Deep hierarchical encoding model for sentence semantic matching

https://doi.org/10.1016/j.jvcir.2020.102794Get rights and content

Abstract

Sentence semantic matching (SSM) always plays a critical role in natural language processing. Measuring the intrinsic semantic similarity among sentences is very challenging and has not been substantially addressed. The latest SSM research usually relies on a shallow text representation and interaction between sentence pairs, which might not be enough to capture the complex semantic features and lead to limited performance. To capture more semantic context features and interactions, we propose a hierarchical encoding model (HEM) for sentence representation, further enhanced by a hierarchical matching mechanism for sentence interaction. Given two sentences, HEM generates intermediate and final representations in encoding layer, which are further handled by a novel hierarchical matching mechanism to capture more multi-view interactions in matching layer. The comprehensive experiments demonstrate that our model is capable to capture more sentence semantic features and interactions, which significantly outperforms the existing state-of-the-art neural models on the public real-world dataset.

Introduction

Sentence semantic matching (SSM) is to compare two sentences and identify their semantic relationship, which is a key challenge in natural language processing (NLP) community [1], [2]. SSM is a fundamental task for various upper NLP applications. For instance, SSM has been utilized to infer the matching degree between questions and candidate answers for question answering (QA) [3], and to assess the relevance between queries and documents for information retrieval (IR) [4], [5]. While for natural language inference (NLI), SSM has been employed to predict whether a premise sentence can infer another hypothesis sentence [1], [6], and to judge whether two sentences have the same meaning and intention [2], [7] for semantic equivalence identification (SEI). Apparently, SSM task is significant for many NLP applications because of its irreplaceable role in semantic analysis.

There are two main challenges in SSM research work, (1) learning a proper text representation to capture semantic features within sentences, and (2) inventing a matching mechanism to capture the complex interactions and relationships between sentences.

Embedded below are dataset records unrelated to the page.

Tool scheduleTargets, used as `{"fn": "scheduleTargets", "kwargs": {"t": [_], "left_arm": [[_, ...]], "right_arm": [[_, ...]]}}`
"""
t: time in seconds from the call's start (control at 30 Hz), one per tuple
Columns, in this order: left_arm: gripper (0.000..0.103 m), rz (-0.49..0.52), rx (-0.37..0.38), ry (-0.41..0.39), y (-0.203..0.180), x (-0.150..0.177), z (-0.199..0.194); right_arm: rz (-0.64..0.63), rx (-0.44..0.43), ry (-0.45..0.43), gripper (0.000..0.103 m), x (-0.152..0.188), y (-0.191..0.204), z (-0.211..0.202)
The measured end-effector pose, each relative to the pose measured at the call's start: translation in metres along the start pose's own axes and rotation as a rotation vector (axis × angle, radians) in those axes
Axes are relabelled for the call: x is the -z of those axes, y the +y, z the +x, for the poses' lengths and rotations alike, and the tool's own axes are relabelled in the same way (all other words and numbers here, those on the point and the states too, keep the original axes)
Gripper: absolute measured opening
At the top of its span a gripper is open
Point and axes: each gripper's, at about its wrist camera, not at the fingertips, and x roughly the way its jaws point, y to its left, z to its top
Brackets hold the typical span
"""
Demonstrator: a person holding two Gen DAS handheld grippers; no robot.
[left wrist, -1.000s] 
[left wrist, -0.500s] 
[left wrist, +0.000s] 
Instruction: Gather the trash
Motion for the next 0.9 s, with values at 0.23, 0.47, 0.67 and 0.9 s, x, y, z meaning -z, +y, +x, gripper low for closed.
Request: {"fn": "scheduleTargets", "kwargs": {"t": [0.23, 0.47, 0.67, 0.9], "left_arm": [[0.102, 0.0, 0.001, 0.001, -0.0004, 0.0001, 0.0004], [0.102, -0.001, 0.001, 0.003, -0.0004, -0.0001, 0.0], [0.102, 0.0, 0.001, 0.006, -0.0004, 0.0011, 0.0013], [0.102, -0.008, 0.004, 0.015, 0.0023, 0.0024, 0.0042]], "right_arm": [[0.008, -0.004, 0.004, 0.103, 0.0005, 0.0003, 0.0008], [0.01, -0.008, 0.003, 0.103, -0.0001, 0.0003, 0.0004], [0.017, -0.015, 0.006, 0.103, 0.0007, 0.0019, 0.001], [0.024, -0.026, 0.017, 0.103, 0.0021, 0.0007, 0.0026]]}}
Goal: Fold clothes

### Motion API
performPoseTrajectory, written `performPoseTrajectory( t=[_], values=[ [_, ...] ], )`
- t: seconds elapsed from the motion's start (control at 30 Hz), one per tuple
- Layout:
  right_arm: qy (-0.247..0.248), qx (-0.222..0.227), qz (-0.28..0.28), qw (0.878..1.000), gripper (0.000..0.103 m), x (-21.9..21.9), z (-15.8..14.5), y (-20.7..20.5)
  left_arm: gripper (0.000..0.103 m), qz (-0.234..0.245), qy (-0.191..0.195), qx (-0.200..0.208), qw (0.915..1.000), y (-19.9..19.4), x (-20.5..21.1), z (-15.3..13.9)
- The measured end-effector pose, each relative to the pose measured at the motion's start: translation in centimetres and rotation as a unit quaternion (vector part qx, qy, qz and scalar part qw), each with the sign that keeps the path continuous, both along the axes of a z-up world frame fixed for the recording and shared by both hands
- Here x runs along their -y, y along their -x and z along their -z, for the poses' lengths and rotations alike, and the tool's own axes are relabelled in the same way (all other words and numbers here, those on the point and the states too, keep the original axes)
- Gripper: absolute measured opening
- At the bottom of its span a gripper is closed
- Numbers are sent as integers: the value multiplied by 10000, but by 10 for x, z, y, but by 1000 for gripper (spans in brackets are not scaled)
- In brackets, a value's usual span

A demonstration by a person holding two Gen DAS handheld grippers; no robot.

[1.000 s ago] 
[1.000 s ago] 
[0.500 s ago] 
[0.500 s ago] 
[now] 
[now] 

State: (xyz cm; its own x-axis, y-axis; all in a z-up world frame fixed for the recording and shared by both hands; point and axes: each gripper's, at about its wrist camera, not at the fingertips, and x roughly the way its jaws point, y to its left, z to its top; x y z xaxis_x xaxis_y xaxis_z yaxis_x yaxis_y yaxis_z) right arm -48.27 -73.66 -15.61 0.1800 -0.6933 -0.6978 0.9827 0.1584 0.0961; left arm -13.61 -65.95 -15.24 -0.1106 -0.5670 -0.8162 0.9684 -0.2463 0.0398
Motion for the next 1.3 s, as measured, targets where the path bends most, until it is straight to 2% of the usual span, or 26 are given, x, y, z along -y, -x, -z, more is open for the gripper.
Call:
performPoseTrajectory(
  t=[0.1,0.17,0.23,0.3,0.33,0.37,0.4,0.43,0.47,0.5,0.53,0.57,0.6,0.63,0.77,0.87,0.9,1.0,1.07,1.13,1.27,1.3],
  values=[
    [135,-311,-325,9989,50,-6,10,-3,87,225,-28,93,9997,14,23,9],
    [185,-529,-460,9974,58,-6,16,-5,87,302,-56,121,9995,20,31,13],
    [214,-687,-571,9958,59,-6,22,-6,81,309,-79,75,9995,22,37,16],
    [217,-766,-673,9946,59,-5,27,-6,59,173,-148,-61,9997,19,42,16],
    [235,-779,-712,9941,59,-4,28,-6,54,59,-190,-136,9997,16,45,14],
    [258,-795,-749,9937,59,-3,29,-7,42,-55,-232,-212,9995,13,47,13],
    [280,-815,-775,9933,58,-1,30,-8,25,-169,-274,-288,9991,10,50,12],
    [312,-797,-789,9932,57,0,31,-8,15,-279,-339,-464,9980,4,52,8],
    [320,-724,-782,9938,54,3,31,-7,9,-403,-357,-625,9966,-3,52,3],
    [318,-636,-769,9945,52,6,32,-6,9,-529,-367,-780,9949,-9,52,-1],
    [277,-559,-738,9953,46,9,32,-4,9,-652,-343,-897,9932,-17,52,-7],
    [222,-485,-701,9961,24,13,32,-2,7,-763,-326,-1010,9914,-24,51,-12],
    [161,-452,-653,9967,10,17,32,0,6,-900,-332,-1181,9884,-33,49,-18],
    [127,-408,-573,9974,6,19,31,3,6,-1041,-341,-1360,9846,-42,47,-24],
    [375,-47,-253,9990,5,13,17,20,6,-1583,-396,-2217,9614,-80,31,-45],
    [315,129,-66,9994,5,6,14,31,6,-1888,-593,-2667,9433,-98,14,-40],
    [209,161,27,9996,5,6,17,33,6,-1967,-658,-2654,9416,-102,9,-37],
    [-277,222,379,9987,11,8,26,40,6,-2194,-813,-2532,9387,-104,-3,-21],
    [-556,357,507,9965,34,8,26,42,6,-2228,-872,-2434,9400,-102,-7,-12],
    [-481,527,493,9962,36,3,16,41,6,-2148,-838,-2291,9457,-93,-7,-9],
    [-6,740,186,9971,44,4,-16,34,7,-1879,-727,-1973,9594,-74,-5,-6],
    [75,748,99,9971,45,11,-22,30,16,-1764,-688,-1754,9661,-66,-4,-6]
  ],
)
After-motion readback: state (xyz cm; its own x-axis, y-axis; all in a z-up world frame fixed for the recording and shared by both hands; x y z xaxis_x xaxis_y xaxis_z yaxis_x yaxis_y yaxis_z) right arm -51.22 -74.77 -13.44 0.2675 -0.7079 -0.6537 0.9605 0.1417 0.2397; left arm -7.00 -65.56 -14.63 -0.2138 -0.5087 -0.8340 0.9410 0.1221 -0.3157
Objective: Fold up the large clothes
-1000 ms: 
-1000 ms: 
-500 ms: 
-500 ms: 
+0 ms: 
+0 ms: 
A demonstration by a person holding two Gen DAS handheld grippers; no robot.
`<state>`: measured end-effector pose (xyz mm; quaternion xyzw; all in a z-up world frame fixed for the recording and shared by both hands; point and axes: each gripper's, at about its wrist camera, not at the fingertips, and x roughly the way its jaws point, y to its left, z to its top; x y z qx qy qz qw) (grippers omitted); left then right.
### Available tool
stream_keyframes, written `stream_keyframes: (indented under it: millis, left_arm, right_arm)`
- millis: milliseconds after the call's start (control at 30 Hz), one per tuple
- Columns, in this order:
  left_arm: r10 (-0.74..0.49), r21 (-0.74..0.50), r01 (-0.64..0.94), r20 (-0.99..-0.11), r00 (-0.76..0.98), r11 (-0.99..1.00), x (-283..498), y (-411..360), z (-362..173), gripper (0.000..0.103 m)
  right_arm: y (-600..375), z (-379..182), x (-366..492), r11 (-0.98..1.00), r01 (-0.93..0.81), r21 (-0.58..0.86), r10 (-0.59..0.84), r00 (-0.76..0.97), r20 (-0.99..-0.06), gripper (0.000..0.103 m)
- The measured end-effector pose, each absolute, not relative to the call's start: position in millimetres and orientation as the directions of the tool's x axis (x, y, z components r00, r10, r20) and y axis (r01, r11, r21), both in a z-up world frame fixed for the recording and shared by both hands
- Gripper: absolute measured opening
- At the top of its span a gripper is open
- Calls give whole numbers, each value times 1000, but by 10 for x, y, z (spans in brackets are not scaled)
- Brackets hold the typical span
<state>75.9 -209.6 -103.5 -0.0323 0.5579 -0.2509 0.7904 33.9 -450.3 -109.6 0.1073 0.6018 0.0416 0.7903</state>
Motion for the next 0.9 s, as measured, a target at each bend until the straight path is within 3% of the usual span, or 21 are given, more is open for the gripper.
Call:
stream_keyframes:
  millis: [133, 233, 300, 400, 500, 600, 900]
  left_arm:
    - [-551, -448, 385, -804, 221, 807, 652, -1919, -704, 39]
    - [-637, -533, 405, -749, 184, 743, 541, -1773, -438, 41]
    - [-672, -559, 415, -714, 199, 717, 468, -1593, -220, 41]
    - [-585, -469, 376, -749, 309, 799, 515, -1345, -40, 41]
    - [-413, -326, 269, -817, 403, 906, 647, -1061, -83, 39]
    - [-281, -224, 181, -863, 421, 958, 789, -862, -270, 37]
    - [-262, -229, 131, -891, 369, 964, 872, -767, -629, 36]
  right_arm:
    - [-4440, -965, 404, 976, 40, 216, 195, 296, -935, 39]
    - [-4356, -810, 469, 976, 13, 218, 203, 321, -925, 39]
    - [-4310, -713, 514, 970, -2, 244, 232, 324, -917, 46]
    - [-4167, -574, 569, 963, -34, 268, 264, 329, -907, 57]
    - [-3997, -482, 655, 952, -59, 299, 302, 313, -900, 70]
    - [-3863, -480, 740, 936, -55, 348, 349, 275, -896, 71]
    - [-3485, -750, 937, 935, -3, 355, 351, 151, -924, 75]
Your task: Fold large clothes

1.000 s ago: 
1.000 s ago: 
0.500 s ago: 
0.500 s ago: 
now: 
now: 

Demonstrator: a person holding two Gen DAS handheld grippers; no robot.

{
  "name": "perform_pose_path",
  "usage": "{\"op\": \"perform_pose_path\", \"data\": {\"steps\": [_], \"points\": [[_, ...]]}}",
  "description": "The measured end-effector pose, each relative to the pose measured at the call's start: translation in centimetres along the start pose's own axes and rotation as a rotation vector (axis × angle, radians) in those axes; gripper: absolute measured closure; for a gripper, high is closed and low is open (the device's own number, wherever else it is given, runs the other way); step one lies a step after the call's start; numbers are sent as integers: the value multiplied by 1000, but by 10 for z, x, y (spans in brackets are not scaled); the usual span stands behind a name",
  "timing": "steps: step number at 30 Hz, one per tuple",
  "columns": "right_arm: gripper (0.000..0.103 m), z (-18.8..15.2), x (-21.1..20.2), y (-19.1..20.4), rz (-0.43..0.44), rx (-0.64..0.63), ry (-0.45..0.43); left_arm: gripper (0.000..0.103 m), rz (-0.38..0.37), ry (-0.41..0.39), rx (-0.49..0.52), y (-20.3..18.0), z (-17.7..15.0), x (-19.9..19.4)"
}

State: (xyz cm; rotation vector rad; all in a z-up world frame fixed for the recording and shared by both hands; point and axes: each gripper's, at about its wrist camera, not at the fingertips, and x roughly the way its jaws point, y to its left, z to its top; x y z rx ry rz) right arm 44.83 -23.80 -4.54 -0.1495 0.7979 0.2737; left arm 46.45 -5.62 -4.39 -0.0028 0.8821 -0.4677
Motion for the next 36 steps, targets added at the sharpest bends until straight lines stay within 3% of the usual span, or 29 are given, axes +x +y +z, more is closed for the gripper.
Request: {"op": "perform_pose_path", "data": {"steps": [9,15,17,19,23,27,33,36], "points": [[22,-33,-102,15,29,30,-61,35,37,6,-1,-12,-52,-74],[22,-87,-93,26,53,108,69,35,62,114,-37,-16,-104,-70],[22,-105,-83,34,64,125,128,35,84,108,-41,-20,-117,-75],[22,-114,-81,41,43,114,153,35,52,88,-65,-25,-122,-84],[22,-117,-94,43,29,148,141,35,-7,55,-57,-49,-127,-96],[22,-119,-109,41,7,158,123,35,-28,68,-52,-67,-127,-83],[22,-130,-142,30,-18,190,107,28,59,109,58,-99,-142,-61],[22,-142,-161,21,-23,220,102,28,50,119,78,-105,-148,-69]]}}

To learn the proper text representation, various neural network models have already been applied with the prevalence of deep learning technology. For example, convolutional neural network (CNN) and its variants have been utilized to encode texts and achieved good results on SSM based text classification tasks [8]. Similarly, CNN has also been involved in encoding question and answer pairs for QA task, which outperforms traditional models [3], [9], and the attentive CNN model significantly improves NLI performance [10]. CNN’s strength is to automatically capture possible features in different aspects of input data and map them into a fixed-length embedding, which does not depend on any manually assigned features [11], [12], [13], [14]. Though CNN is good at capturing and representing local features with different kernels, it is not applicable for temporal tasks since it ignores the sequence information in texts. However, as word order is important for text semantic representation, most NLP tasks are dependent on the sequential information to make decisions. Therefore, it is necessary and crucial to capture and represent the sequential order features in texts. Recurrent neural network (RNN) is then proposed to consider the sequential information in texts [15]. As an extension model of RNN, long short-term memory (LSTM) is able to capture both long-term and short-term dependencies. LSTM is actually almost prevalent in NLP community since the distinguished performance. Many proposed LSTM based deep learning models are contributing a lot to various NLP tasks, including machine translation, text classification, question answering [16]. These deep learning based models are great at learning local or sequential semantic features. However, most of them only generate a final embedding without considering the hierarchical representation, which may lose some important intermediate encoding information [17].

To solve the second matching challenge, most existing work applies cosine similarity, Euclidean distance, Manhattan distance [3], [18], [19], [20]. Though these matching algorithms are fast, they fail to capture the hierarchical interactions, which limits the performance. Most importantly, the matching algorithms need to be adjusted in line with the specific text representation rather than independently designed. These existing approaches only lead to limited improvement as they simply consider the final information while ignoring the intermediate information in the sentence representation and interaction stages. However, both the intermediate and final information are actually crucial for sentence representation and matching strategy. Arguably, we believe that the hierarchical information deserve more research interests for SSM task. Both the intermediate and final semantic encoding should be utilized in sentence representation and matching algorithms.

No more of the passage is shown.